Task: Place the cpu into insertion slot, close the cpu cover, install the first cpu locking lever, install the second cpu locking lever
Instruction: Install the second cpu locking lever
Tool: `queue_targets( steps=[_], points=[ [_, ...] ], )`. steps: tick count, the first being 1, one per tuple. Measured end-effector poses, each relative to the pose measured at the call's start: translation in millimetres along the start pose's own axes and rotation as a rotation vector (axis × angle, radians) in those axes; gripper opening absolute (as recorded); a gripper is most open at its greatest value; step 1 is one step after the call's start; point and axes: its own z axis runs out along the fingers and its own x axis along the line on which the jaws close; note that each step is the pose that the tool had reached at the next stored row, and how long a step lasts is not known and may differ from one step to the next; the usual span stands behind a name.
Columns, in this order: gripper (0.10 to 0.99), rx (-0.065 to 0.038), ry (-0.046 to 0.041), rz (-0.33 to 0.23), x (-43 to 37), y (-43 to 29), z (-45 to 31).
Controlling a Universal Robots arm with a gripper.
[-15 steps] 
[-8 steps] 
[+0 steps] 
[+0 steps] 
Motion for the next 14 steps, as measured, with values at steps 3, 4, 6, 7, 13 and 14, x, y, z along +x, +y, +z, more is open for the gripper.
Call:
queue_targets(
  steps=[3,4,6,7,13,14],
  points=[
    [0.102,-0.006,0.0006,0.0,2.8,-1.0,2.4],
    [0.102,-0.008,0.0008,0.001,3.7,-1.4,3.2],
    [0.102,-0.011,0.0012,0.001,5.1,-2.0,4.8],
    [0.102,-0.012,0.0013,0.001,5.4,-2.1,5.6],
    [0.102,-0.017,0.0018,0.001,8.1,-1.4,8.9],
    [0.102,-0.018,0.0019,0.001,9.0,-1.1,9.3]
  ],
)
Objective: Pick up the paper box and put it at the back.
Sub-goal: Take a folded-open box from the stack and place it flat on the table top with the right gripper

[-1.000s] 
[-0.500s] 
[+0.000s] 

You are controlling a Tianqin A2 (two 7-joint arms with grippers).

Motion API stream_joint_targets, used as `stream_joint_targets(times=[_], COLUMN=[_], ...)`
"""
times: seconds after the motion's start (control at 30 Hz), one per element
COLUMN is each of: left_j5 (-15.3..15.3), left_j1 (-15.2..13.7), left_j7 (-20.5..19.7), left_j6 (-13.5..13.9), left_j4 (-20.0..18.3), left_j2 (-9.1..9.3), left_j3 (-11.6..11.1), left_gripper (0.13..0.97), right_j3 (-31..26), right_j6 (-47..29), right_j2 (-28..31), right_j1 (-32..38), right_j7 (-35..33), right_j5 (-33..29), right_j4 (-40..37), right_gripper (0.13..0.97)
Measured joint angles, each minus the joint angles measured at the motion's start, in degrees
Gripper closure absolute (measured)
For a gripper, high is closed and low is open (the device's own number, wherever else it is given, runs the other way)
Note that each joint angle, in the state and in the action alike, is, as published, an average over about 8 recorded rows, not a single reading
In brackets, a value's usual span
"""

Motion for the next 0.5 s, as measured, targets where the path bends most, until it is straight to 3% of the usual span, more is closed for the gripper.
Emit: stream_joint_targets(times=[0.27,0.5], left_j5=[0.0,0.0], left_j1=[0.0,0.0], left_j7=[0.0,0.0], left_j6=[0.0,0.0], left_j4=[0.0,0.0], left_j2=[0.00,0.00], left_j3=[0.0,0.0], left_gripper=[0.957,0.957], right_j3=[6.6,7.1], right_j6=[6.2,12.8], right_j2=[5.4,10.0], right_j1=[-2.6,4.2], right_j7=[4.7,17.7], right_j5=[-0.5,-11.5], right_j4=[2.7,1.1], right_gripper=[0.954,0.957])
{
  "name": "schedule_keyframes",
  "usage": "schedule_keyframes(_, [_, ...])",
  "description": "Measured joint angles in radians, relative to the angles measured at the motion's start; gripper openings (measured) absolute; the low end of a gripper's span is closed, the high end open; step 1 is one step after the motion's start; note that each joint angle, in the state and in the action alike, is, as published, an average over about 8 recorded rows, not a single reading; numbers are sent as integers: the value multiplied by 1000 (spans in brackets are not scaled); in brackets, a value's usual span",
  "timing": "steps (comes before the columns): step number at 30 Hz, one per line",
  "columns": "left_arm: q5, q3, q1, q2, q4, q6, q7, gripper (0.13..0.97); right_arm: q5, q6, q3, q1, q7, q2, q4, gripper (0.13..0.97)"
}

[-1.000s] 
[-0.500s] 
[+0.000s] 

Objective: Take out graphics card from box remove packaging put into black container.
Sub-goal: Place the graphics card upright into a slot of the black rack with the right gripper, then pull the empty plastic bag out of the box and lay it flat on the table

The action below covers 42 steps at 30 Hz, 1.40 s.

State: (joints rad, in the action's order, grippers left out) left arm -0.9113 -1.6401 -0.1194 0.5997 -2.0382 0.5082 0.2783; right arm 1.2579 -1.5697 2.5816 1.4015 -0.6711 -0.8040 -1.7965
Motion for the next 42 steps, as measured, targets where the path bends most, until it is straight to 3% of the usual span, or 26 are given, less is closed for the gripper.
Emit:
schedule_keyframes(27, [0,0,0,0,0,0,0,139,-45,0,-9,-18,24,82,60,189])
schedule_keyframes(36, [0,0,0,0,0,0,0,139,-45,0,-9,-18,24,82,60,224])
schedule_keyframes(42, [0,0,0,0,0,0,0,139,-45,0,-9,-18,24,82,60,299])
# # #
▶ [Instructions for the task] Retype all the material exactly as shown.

▶ [Result of the exercise]
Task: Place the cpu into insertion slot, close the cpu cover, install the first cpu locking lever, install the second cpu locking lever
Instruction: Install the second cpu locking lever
Tool: `queue_targets( steps=[_], points=[ [_, ...] ], )`. steps: tick count, the first being 1, one per tuple. Measured end-effector poses, each relative to the pose measured at the call's start: translation in millimetres along the start pose's own axes and rotation as a rotation vector (axis × angle, radians) in those axes; gripper opening absolute (as recorded); a gripper is most open at its greatest value; step 1 is one step after the call's start; point and axes: its own z axis runs out along the fingers and its own x axis along the line on which the jaws close; note that each step is the pose that the tool had reached at the next stored row, and how long a step lasts is not known and may differ from one step to the next; the usual span stands behind a name.
Columns, in this order: gripper (0.10 to 0.99), rx (-0.065 to 0.038), ry (-0.046 to 0.041), rz (-0.33 to 0.23), x (-43 to 37), y (-43 to 29), z (-45 to 31).
Controlling a Universal Robots arm with a gripper.
[-15 steps] 
[-8 steps] 
[+0 steps] 
[+0 steps] 
Motion for the next 14 steps, as measured, with values at steps 3, 4, 6, 7, 13 and 14, x, y, z along +x, +y, +z, more is open for the gripper.
Call:
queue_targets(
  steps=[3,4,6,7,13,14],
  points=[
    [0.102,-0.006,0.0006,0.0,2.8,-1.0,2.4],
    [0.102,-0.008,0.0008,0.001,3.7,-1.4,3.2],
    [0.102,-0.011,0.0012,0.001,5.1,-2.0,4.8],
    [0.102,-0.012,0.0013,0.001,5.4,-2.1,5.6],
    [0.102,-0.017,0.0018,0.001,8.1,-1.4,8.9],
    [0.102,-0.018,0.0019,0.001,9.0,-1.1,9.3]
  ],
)
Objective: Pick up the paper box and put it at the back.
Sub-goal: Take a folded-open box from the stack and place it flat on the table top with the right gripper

[-1.000s] 
[-0.500s] 
[+0.000s] 

You are controlling a Tianqin A2 (two 7-joint arms with grippers).

Motion API stream_joint_targets, used as `stream_joint_targets(times=[_], COLUMN=[_], ...)`
"""
times: seconds after the motion's start (control at 30 Hz), one per element
COLUMN is each of: left_j5 (-15.3..15.3), left_j1 (-15.2..13.7), left_j7 (-20.5..19.7), left_j6 (-13.5..13.9), left_j4 (-20.0..18.3), left_j2 (-9.1..9.3), left_j3 (-11.6..11.1), left_gripper (0.13..0.97), right_j3 (-31..26), right_j6 (-47..29), right_j2 (-28..31), right_j1 (-32..38), right_j7 (-35..33), right_j5 (-33..29), right_j4 (-40..37), right_gripper (0.13..0.97)
Measured joint angles, each minus the joint angles measured at the motion's start, in degrees
Gripper closure absolute (measured)
For a gripper, high is closed and low is open (the device's own number, wherever else it is given, runs the other way)
Note that each joint angle, in the state and in the action alike, is, as published, an average over about 8 recorded rows, not a single reading
In brackets, a value's usual span
"""

Motion for the next 0.5 s, as measured, targets where the path bends most, until it is straight to 3% of the usual span, more is closed for the gripper.
Emit: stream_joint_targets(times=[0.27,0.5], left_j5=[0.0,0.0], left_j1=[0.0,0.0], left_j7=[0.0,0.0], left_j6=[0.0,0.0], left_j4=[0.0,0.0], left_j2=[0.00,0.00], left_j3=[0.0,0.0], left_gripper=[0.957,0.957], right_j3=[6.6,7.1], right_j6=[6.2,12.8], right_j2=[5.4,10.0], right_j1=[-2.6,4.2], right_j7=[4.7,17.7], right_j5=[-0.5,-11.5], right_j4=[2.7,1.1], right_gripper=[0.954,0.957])
{
  "name": "schedule_keyframes",
  "usage": "schedule_keyframes(_, [_, ...])",
  "description": "Measured joint angles in radians, relative to the angles measured at the motion's start; gripper openings (measured) absolute; the low end of a gripper's span is closed, the high end open; step 1 is one step after the motion's start; note that each joint angle, in the state and in the action alike, is, as published, an average over about 8 recorded rows, not a single reading; numbers are sent as integers: the value multiplied by 1000 (spans in brackets are not scaled); in brackets, a value's usual span",
  "timing": "steps (comes before the columns): step number at 30 Hz, one per line",
  "columns": "left_arm: q5, q3, q1, q2, q4, q6, q7, gripper (0.13..0.97); right_arm: q5, q6, q3, q1, q7, q2, q4, gripper (0.13..0.97)"
}

[-1.000s] 
[-0.500s] 
[+0.000s] 

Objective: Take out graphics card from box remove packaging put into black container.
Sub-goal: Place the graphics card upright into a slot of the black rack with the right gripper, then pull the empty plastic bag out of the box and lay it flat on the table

The action below covers 42 steps at 30 Hz, 1.40 s.

State: (joints rad, in the action's order, grippers left out) left arm -0.9113 -1.6401 -0.1194 0.5997 -2.0382 0.5082 0.2783; right arm 1.2579 -1.5697 2.5816 1.4015 -0.6711 -0.8040 -1.7965
Motion for the next 42 steps, as measured, targets where the path bends most, until it is straight to 3% of the usual span, or 26 are given, less is closed for the gripper.
Emit:
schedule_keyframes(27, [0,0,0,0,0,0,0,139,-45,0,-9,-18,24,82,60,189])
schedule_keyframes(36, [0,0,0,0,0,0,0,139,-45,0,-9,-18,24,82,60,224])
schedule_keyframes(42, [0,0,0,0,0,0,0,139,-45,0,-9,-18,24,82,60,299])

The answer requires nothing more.